I would definitely encourage a certification, especially if you don't have a fitness/health related degree.
You would probably benefit from doing some research on the places you want to teach. Most places are probably going to require a certification and may have preferences on where the cert comes from. Also, gyms are going to have different payment systems. In my part of the country (Wyoming), instructors make less than half that $25 per hour fee as a starting wage. Some gyms will pay per hour, per class or a portion of the fees collected from registration (80/20 split etc.- a contract employee vs. hourly) We do pay our instructors 1.5 hours for an hour class, assuming they are here to set up/clean up etc. and we also pay them for a reasonable amount of planning time/making playlists etc./trainings etc. and other places won't pay for prep work at all.
I wish you the best of luck- I love teaching, and among the many things my job as a fitness coordinator requires, teaching is definitely my favorite!
In any case, I still haven't gotten my group certification yet but I do plan on doing it to satisfy my own educational pursuits.
By the way, I would consider getting trained in a specific kind of class, like Zumba or Spin, so that you have something specific to offer that you like to do. Often group fitness directors are looking to fill holes in their schedule with classes that members want but they don't have yet (and step is still very popular).

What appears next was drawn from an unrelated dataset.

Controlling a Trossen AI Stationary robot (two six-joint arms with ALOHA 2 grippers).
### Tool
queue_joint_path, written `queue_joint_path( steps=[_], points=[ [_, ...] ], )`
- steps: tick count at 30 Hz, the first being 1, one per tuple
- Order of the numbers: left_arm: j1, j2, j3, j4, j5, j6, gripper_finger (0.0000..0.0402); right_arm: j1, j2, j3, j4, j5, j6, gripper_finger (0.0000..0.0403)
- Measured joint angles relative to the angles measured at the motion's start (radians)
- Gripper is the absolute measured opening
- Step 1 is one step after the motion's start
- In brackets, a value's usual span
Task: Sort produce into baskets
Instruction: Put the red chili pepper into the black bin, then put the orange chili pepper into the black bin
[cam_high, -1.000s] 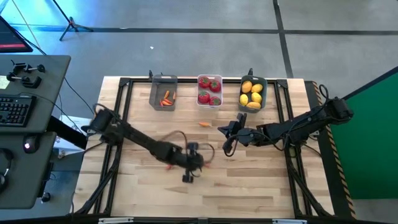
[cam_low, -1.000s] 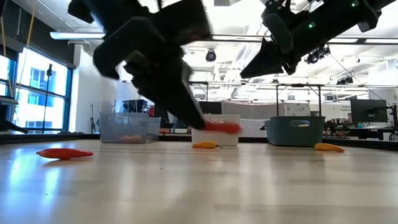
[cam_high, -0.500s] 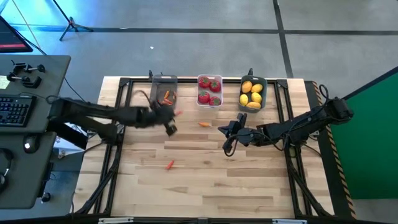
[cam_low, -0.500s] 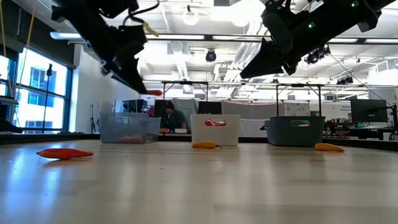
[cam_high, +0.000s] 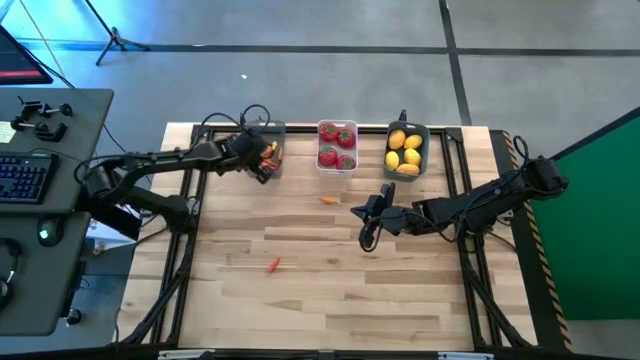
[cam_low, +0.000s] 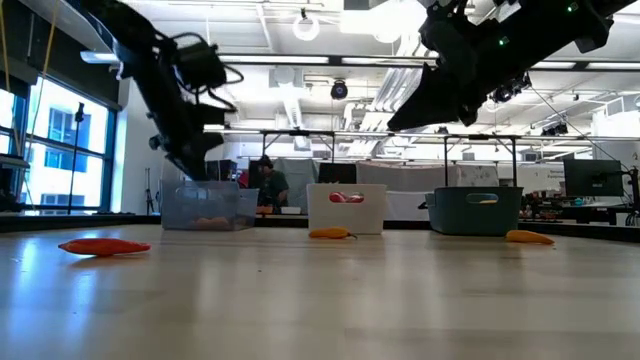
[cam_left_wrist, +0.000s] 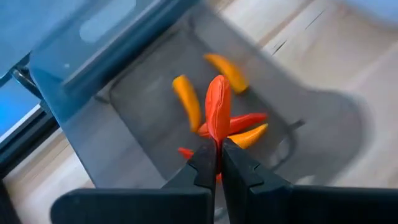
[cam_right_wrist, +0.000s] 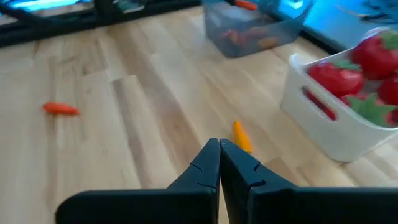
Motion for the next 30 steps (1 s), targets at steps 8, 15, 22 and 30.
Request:
queue_joint_path(
  steps=[8, 15, 22, 30],
  points=[
    [0.028, 0.064, 0.000, 0.050, 0.001, 0.087, 0.0045, -0.022, 0.097, 0.000, 0.031, -0.107, -0.038, 0.0044],
    [-0.021, -0.003, 0.001, 0.106, -0.026, 0.146, 0.0115, -0.123, 0.294, 0.000, 0.181, -0.165, -0.097, 0.0151],
    [-0.112, -0.116, -0.038, 0.232, 0.009, 0.170, 0.0132, -0.250, 0.403, 0.000, 0.351, -0.290, -0.201, 0.0184],
    [-0.180, -0.312, -0.259, 0.554, 0.191, 0.172, 0.0131, -0.330, 0.471, 0.000, 0.371, -0.427, -0.212, 0.0146]
  ],
)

So, figure out why you want this certification and go from there!
Being about the pay is only a small part of why we teach!
if you decide to go for it yes, get certified by ACE or ACSM!!

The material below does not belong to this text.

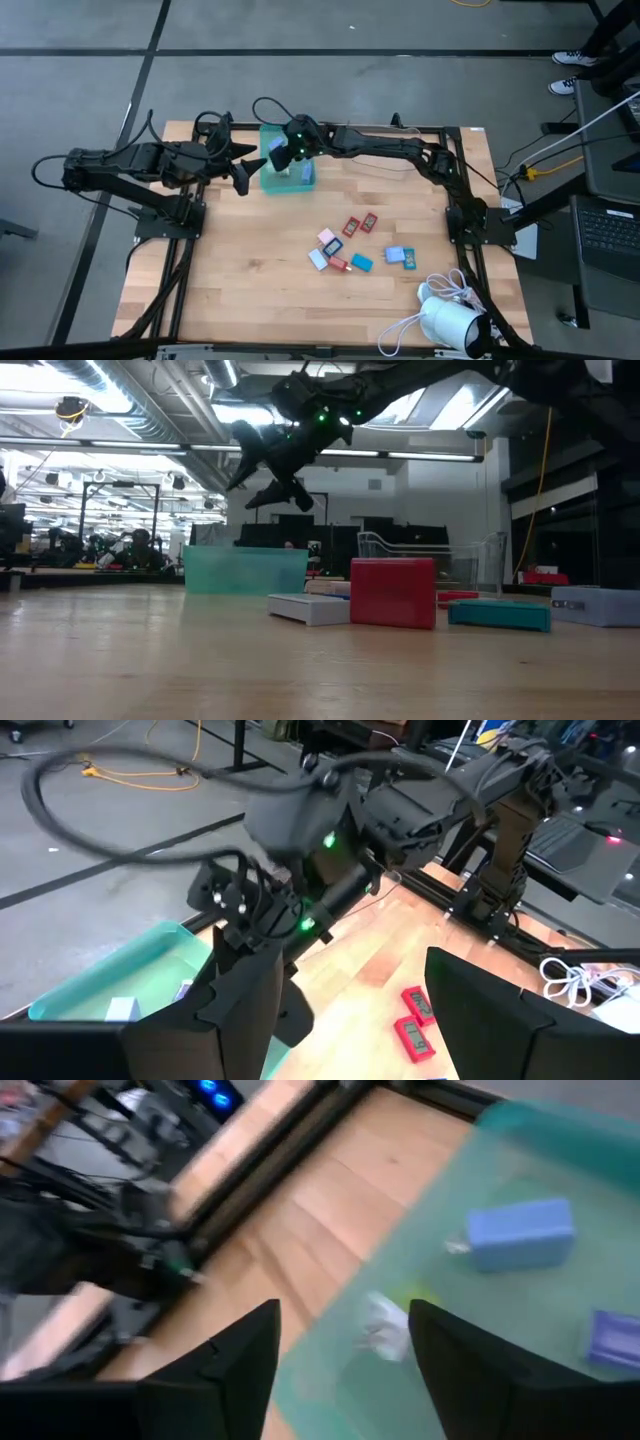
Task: Pick & Place Office items
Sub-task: Put the green charger adapter into the green bin, then put the red charger adapter into the green bin
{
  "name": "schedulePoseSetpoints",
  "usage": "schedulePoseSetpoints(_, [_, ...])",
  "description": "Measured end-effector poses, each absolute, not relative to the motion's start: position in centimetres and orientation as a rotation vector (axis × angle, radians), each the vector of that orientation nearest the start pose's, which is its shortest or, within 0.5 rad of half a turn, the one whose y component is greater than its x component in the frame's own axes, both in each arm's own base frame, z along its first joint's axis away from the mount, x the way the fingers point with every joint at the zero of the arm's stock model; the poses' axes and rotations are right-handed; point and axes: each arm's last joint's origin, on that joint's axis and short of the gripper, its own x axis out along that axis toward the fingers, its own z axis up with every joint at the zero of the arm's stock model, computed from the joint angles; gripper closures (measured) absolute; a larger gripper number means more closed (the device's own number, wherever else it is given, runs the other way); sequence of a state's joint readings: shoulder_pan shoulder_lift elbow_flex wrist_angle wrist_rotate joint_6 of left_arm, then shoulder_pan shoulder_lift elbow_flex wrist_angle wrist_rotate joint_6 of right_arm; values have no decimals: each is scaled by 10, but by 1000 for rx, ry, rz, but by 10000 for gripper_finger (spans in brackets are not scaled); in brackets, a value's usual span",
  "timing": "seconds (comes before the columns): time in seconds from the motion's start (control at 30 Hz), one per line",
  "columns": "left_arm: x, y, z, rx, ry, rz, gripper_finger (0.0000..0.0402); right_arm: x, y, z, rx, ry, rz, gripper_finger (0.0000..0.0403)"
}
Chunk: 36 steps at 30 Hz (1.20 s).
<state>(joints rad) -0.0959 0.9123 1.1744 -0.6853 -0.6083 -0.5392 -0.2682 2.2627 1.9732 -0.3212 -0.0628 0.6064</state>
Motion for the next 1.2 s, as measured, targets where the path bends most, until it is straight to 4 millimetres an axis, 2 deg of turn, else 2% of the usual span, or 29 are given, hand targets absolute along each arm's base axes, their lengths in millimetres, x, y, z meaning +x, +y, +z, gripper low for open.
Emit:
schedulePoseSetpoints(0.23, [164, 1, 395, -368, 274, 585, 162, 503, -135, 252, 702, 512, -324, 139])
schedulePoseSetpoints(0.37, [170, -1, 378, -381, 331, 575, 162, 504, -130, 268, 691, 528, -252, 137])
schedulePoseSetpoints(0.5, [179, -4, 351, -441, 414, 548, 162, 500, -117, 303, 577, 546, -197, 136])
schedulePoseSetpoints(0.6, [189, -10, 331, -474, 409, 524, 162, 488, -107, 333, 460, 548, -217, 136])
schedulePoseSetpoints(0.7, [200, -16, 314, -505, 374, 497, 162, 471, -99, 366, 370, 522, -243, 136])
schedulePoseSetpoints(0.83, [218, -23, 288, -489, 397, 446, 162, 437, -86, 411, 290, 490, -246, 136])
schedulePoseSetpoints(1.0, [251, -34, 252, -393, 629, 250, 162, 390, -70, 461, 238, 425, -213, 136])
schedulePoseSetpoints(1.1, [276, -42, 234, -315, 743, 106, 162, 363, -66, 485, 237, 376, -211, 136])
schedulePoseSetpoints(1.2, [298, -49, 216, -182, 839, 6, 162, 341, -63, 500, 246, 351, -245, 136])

Factor those two things in when making your decision!
The answer to your question depends a lot on a couple of factors: they type of group class that's involved, and the degree to which the instructor is an 'active participant.' For example, I train teams and small groups of athletes. Depending on the actual session involved (e.g. is it a weight training session, or something like a plyometric or speed training session) my active involvement varies. If I were to try to actively participate in several plyometric training sessions in a week, I might find myself injured, whereas if I'm merely supervising and/or demonstrating a weight training session, I may be able to do several of those in a week.

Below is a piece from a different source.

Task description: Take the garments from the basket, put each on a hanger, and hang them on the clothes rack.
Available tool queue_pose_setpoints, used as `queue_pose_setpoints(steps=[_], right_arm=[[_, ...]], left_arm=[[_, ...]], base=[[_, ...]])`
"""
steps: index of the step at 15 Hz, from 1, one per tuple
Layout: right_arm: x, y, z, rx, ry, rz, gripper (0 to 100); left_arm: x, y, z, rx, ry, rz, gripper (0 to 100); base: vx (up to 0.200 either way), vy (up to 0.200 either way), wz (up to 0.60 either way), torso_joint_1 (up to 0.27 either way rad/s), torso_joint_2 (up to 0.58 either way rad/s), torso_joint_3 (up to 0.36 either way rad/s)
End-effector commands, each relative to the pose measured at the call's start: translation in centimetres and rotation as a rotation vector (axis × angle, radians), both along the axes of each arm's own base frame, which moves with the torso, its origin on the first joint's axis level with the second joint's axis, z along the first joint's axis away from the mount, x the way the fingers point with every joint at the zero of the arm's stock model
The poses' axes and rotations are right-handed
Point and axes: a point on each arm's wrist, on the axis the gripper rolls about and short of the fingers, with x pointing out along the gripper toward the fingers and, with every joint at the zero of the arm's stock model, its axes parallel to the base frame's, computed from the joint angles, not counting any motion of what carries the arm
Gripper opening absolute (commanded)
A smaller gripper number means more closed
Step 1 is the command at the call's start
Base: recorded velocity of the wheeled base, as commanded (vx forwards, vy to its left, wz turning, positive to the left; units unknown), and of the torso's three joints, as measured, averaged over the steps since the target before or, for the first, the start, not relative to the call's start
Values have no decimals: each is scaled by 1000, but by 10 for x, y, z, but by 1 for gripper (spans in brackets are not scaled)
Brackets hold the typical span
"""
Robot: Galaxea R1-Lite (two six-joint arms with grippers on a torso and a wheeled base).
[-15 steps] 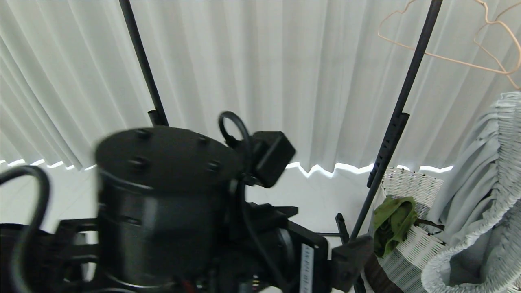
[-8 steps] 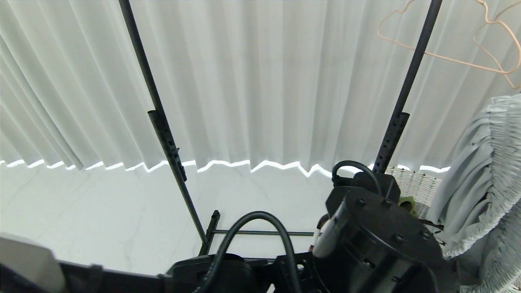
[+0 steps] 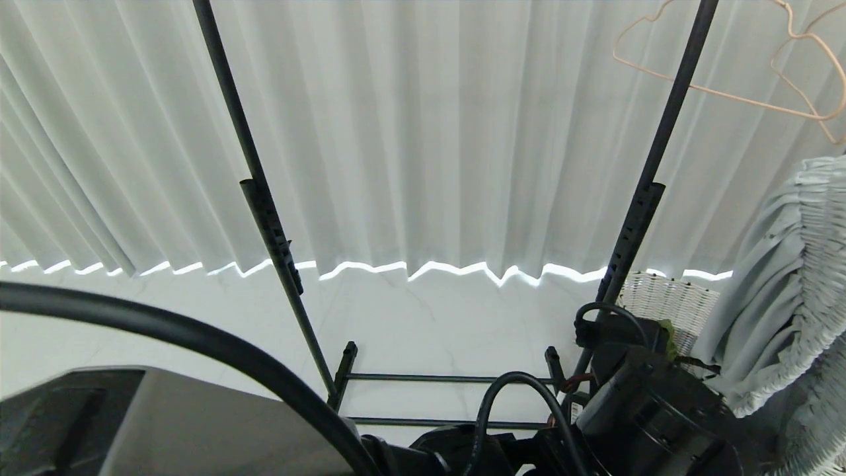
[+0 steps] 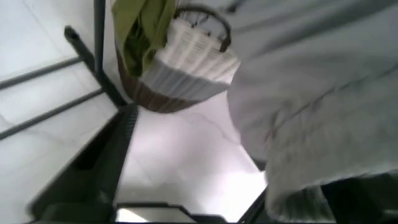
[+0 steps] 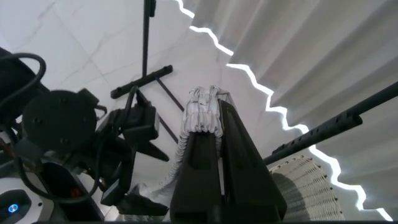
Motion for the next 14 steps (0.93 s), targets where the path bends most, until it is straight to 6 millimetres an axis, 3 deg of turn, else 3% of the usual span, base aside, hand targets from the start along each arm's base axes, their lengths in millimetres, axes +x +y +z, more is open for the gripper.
queue_pose_setpoints(steps=[1, 4, 6, 10, 11, 14], right_arm=[[-2, -2, 1, 6, -7, -5, 0], [0, -6, -1, 2, -4, -43, 0], [2, -10, -3, -14, -14, -84, 0], [4, -15, 4, -15, -86, -132, 0], [4, -16, 6, -9, -105, -136, 0], [7, -13, 20, 63, -201, -103, 0]], left_arm=[[-1, 3, -6, 21, 10, 3, 0], [-5, 15, -13, 97, -36, 20, 0], [-9, 28, -5, 127, -96, 71, 0], [-11, 61, 70, -33, -198, 105, 0], [-9, 68, 78, -38, -223, 110, 0], [-4, 117, 137, -102, -370, 143, 0]], base=[[0, 0, 0, 0, 0, 0], [0, 0, 0, 0, 0, 0], [0, 0, 0, 0, 0, 0], [0, 0, 0, 0, 0, 0], [0, 0, 0, 0, 0, 0], [0, 0, 0, 0, 0, 0]])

So, take a look at what type of group sessions you're talking about and see where that answer leads you.
Good luck, and stay healthy!
AFAA is in most areas and good on the wallet. Go to AFAA.com to see where the Primary will be held near you. Sounds like you will be a great organized instructor. Good luck to you.
I don't teach like that many classes a week anymore, but I still use many of the things that I learned back then, now.